Instilling these eight behaviors in a department’s culture can lead a department to success. However, for these behaviors to be present in an organization, there must also be in place leaders who support individuals demonstrating these behaviors and leaders who model these behaviors.

Therefore, a department that focuses on the quality of its people by assessing its people for leadership potential creates an environment that fosters consistent success.

However, leadership ability alone does not make a department successful. A fire department that also focuses on its people and instills the eight behaviors has laid the groundwork to ensure the leadership environment is used to its fullest potential.
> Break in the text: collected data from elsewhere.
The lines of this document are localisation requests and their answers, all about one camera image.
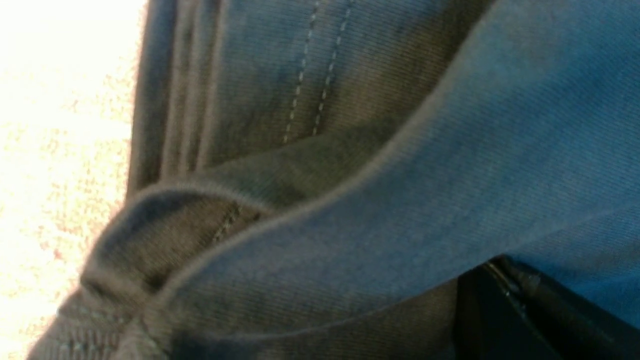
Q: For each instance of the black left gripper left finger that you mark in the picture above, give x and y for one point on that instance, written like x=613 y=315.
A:
x=491 y=322

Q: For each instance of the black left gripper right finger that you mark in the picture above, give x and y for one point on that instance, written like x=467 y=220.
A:
x=574 y=327

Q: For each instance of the dark gray long-sleeve top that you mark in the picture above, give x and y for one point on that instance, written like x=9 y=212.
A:
x=308 y=179

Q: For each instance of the pink checkered tablecloth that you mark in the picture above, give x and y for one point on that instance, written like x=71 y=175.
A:
x=67 y=79

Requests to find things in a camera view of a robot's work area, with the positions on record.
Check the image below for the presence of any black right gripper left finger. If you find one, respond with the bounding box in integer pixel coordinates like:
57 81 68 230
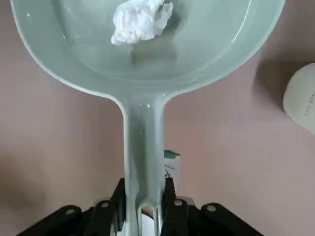
14 178 126 236

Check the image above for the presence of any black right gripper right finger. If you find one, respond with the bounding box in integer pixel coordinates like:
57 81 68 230
161 177 269 236

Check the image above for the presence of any white paper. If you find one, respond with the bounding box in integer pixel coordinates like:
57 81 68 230
110 0 174 46

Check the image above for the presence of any pale green plastic dustpan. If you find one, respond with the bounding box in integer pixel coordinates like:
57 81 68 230
9 0 286 236

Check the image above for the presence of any white green paper tag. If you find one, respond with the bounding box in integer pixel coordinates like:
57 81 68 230
163 149 181 184

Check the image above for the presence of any small cream bin with lid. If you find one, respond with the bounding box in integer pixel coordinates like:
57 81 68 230
282 62 315 136
Focusing on the people in the department is the silver bullet because it multiplies the department’s opportunity for success for every member engaged through this process.

Reference

1. Ericksen, J, & Dyer, L. (2004, March 1). Toward A Strategic Human Resource Management Model of High Reliability Organization Performance. Retrieved February 18, 2010, from CAHRS Working Paper #04-02: Cornell University, School of Industrial and Labor Relations, Center for Advanced Human Resource Studies: http://digitalcommons.ilr.cornell.edu/cahrswp/9

BIO

Dane Carley has been in the fire service since 1989. He spent 24 years pulling hose, throwing ladders, and cutting line in a variety of capacities and places before promoting to battalion chief in 2013 for the Fargo (ND) Fire Department. He has served in urban, suburban, rural, and wilderness areas working for city, county, state, and federal agencies. He co-writes for Fire Engineering magazine, co-produces a radio show for Talk Radio, and co-teaches leadership classes that support higher reliability organizing in the fire service.